Energy and Material Flow Management at an Offset Printing Works

This report describes, how Umberto was used in an offset printing plant. The company wishes to remain undisclosed.

Objective of the investigation

The objective of the project is to introduce material flow and energy management in a large offset printing works.

Potentials for ecological and economic improvements are to be pointed up and the transparency and trackability of the material flows are to be assured.

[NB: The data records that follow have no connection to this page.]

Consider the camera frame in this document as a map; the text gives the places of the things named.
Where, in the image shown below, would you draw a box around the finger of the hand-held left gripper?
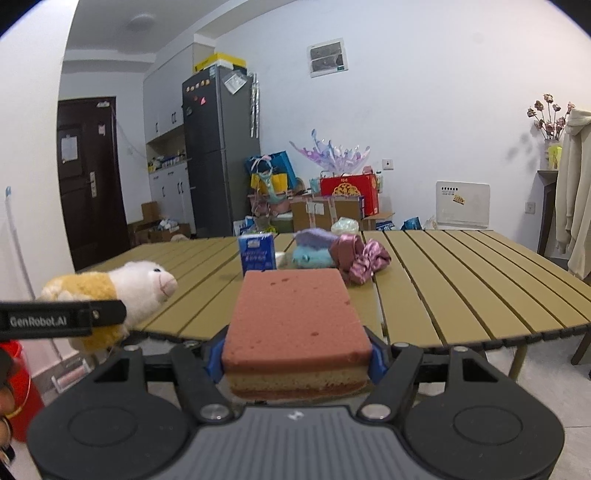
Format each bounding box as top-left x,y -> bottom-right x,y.
89,298 -> 128,327

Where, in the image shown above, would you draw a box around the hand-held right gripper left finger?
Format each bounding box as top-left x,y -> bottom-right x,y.
93,326 -> 233,424

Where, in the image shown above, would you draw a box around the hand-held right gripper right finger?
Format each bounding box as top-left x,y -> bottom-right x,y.
360,326 -> 507,422

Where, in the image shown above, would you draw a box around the yellow white sheep plush toy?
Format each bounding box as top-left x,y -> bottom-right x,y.
39,261 -> 179,352

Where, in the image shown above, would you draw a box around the pink layered sponge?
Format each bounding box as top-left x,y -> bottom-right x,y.
221,268 -> 374,402

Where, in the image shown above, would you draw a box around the light pink satin scrunchie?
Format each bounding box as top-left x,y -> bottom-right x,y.
348,240 -> 393,284

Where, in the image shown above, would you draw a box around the small blue carton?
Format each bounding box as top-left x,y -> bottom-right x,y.
238,233 -> 278,278

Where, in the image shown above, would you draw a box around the dark pink satin scrunchie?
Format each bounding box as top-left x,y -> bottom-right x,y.
328,234 -> 366,269

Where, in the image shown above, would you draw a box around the light blue plush toy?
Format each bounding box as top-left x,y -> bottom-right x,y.
292,244 -> 336,270

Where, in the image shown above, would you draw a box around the purple plush cloth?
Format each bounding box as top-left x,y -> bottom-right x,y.
294,228 -> 341,251

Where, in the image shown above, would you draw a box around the person's left hand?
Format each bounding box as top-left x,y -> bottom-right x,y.
0,386 -> 17,465

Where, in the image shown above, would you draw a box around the red plastic bucket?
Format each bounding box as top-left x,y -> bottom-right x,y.
0,340 -> 47,442

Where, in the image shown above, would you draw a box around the open cardboard boxes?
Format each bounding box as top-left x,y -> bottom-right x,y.
128,202 -> 193,246

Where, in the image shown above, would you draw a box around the tan slatted folding table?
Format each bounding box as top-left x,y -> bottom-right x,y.
75,229 -> 591,383

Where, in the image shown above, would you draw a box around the dark wooden door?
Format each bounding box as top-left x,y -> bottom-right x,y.
56,96 -> 131,273

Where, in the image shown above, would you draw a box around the taped cardboard box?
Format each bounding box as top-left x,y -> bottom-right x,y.
290,196 -> 364,232

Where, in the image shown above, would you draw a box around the red gift box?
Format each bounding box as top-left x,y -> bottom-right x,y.
320,171 -> 380,219

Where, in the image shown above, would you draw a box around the white rectangular panel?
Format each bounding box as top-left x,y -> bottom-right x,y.
436,181 -> 491,230

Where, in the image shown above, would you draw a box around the dark grey refrigerator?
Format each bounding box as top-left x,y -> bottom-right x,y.
181,65 -> 262,239

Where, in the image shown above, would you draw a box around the blue gift bag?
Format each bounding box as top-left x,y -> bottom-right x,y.
245,151 -> 299,195

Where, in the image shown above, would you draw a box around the white kitchen cabinets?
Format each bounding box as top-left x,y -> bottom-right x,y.
143,44 -> 197,237

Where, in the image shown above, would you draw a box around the purple paper decoration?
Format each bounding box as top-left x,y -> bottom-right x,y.
289,128 -> 373,179

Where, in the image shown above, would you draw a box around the cream hoodie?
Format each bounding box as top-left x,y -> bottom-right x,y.
553,109 -> 591,280

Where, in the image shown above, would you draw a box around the yellow flat box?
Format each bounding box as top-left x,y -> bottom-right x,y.
193,52 -> 248,75

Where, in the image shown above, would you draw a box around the dried flower bouquet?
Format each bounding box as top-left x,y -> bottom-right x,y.
527,93 -> 576,142

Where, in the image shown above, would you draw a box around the wall electrical panel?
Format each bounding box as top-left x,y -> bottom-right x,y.
307,39 -> 348,79

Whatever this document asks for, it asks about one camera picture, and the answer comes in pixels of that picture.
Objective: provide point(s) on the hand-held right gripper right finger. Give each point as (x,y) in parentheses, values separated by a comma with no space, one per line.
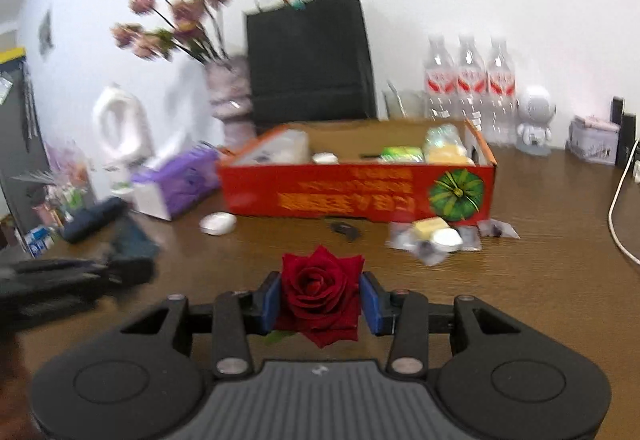
(370,303)

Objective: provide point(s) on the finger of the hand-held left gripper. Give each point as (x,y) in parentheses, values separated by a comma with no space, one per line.
(125,275)
(135,240)

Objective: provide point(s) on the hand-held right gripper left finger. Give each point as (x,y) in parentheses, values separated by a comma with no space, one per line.
(272,301)

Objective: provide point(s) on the red rose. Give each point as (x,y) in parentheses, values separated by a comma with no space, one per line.
(320,290)

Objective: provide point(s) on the clear plastic packet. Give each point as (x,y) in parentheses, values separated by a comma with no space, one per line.
(471,237)
(407,245)
(499,230)

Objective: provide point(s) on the yellow sponge block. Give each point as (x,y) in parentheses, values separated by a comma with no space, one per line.
(429,226)

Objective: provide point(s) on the red cardboard box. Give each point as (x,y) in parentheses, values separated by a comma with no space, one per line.
(350,190)

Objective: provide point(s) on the dark blue case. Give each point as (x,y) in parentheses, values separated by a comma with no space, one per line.
(92,220)

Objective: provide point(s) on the purple tissue pack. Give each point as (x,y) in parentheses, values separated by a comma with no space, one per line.
(175,185)

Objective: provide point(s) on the small black clip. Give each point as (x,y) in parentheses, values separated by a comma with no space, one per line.
(346,229)

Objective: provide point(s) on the white earbuds case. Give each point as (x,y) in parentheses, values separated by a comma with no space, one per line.
(218,223)

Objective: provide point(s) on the pile of colourful packets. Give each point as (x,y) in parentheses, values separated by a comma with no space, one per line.
(60,185)

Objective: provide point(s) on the white round lid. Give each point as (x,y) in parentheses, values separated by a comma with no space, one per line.
(447,240)

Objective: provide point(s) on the white detergent bottle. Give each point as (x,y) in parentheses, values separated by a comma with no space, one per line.
(122,129)

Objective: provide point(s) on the small white item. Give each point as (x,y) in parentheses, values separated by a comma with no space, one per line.
(326,158)

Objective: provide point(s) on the green packet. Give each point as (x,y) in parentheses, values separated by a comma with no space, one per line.
(402,153)

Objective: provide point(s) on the dark shelf rack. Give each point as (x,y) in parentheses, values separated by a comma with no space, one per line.
(20,119)

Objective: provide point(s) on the mottled purple vase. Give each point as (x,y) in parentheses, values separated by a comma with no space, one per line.
(230,99)

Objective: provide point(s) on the glass cup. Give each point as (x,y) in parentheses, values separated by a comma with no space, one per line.
(405,102)

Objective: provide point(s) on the clear water bottle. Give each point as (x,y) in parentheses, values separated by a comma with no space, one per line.
(501,87)
(471,82)
(440,79)

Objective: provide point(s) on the white robot speaker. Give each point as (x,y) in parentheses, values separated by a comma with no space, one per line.
(535,117)

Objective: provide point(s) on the black paper bag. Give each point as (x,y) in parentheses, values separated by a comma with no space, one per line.
(310,54)

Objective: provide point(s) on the white tin box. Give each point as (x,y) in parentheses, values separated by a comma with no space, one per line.
(592,139)

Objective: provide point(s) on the black upright box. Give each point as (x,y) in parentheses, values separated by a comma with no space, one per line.
(625,134)

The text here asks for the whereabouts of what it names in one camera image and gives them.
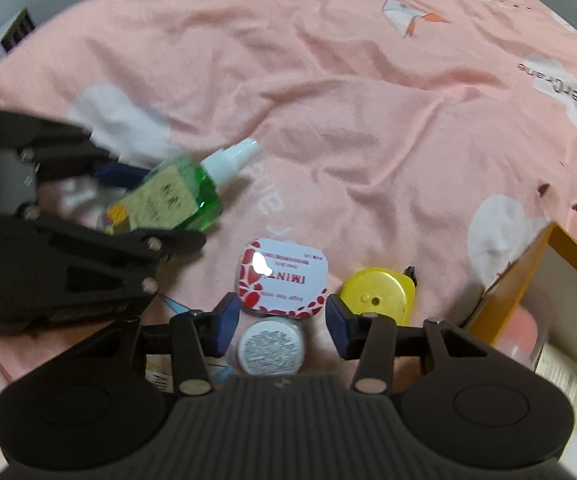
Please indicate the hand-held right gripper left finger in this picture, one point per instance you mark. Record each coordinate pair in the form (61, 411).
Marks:
(226, 325)

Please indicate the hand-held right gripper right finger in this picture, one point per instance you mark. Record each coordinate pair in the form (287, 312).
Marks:
(341, 327)

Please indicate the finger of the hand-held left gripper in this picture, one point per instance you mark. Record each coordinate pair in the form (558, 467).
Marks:
(118, 174)
(118, 247)

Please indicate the pink jar with white lid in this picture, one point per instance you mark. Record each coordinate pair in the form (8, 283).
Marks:
(268, 347)

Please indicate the yellow tape measure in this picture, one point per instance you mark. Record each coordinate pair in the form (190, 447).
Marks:
(373, 290)

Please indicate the green spray bottle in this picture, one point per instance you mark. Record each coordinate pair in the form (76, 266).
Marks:
(183, 190)

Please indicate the red white mint tin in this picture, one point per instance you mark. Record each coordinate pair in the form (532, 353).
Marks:
(288, 280)

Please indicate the orange cardboard box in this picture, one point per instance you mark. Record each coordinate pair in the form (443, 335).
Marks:
(513, 280)

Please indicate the pink round ball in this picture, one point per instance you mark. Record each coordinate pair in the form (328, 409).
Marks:
(521, 330)

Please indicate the white green carton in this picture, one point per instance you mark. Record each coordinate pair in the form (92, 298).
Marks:
(561, 375)

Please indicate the black slatted object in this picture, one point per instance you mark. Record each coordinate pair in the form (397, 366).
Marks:
(18, 27)

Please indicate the pink printed blanket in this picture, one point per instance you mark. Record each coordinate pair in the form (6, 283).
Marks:
(368, 135)

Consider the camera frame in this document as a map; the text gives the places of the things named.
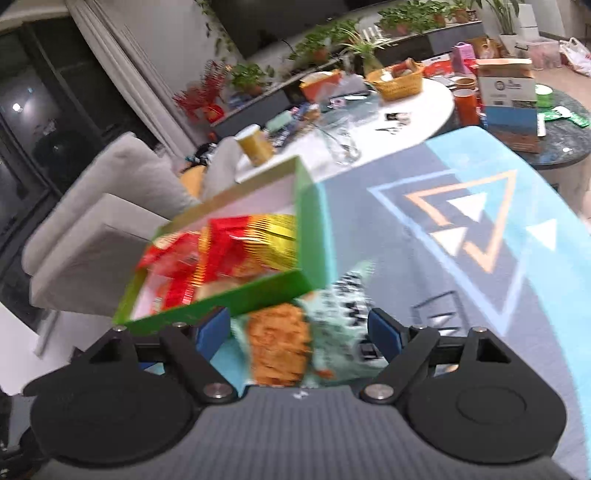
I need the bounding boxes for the round white table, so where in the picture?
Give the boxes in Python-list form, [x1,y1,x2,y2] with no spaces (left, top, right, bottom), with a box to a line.
[233,78,455,183]

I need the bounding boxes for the green packet orange snacks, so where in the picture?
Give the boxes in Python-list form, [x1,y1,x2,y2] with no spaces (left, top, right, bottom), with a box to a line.
[231,263,393,388]

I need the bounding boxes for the white curtain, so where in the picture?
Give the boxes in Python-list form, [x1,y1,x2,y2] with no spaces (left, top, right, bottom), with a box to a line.
[65,0,185,148]

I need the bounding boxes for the cardboard box blue label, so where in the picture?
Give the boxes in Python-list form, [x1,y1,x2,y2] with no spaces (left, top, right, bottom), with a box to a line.
[475,58,546,153]

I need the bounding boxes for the grey sofa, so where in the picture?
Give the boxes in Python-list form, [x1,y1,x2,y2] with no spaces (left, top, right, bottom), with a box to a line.
[21,131,241,319]

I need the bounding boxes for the yellow can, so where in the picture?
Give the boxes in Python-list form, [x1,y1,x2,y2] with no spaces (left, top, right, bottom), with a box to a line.
[235,124,275,167]

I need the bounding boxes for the yellow cushion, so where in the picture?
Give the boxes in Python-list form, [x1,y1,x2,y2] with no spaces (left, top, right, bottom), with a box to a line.
[180,165,206,199]

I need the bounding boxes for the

The following requirements and demands are made of the material flow model:

•  

• the in-firm data already available are to be used,
• it must be possible to draw up periodic, process-related material flow analyses,
• it must be possible to draw up order-specific (or product-specific) material flow analyses,
• ease of updating periodic and order-related models must be assured.

Implementation

• The printing works forms the boundary of the material flow model. The energy-providing processes outside the printing works (power station, gas supply) are modelled in addition because of the essential environmental impacts they involve. (Fig 1)
• The model is drawn up by analogy with the plant structure of the firm. The individual machines, which are run as separate cost centres within the firm, are shown as transitions with the relevant cost centre designation in the material flow model. The model must be able to reproduce all possible ways of producing a product. (Fig 2) For instance, a product may be folded at folding machine 1, at folding machine 2, or not at all. It must be possible to represent and assess each of these options in the material flow model.
• The printing processes at the printing machines represent a special feature. Within the company these are only covered as one cost centre, but they can be split up into a number of individual processes. At the highest hierarchical level, printing processes are therefore represented as sub-networks which front for the more detailed processes. (Fig 3 + Fig 4)
• It is conspicuous when modelling material flows in the printing branch that in many cases the information connected with the inputs of a process is not sufficient to be able to make quantitative statements about the process output. Thus a printing plate that enters the printing process as an input can in the worst case be used to print just one page, and in the best case to print several million pages. This is why additional information is always needed in the individual transitions. All the items of information needed in the material flow model are therefore run as parameters. (Fig 5)
• These parameters are managed in the Input Monitor. Here the parameters are filed in a number of thematically ordered lists. (each "list" is represented by an Input vector.) The lists reflect the data structure of the firm. Some data are surveyed annually, while other data are collected within the firm for each individual order. The parameters are labelled in accordance with their normal in-house designations (e.g. the in-house designation of the electricity meters, or the in-house numbers of the individual inks used for printing). (Fig 6)
• In order to ensure order-related calculations, all the data surveyed periodically are converted so as to apply to the individual order with the aid of reference values.

Results

• The model permits representation and transparency of all ecologically relevant material flows. This forms the basis for a better understanding of the process and for building up an environmental management system in accordance with the EMAS Regulation as desired in the printing works under review here. (Fig 7)
  Picture caption: Transparency regarding the electricity flows in the printing works makes it clear that the infrastructure (compressors, lighting) accounts for the highest electricity consumption. Potentials for savings in these areas are currently being investigated.
• With the aid of an indicator system it is possible to carry out a periodic calculation of (environmental) indicators in Umberto?. This forms the precondition for periodic in-firm comparisons and monitoring, as well as for a comparison with indicators of similar firms (benchmarking). (Fig 8)
• A first calculation of the solvent flows shows the "status quo" in the firm. The main sources of solvent discharge can be traced. A comparison of the solvent discharge with the requirements of the EU VOC-Directive valid as of 2007 reveals that it is important to aim for improvements. (Fig 9)
• With the aid of the hazardous materials labelling ("material properties") it is possible to point up essential ecological potentials for improvement and substitution where hazardous materials are used. According to an initiative of the printing industry, use of agents with a low temperature of flame acccording to the "ordinance of combustible liquids" is to be minimised. However the printing works under review still uses large quantities of these cleaning agents.
• Apparently the largest and fastest printing machine is also the one that produces the highest waste paper quota of 12.9 %. A point of approach for economic improvements is seen here. Reduction of the waste paper quota by 1 % on this printing machine alone comprises a savings potential of approx. 180 000 DM. Potentials for improvement exist above all in the overprinting sector, which should be exploited in full in future. (Fig 10)
• The calculation of orders and hence a comparison of the ecological and economic parameters of similar products is planned for the future on the basis of the existing model. It is expected that potentials for economic and ecological improvements will be identified here too.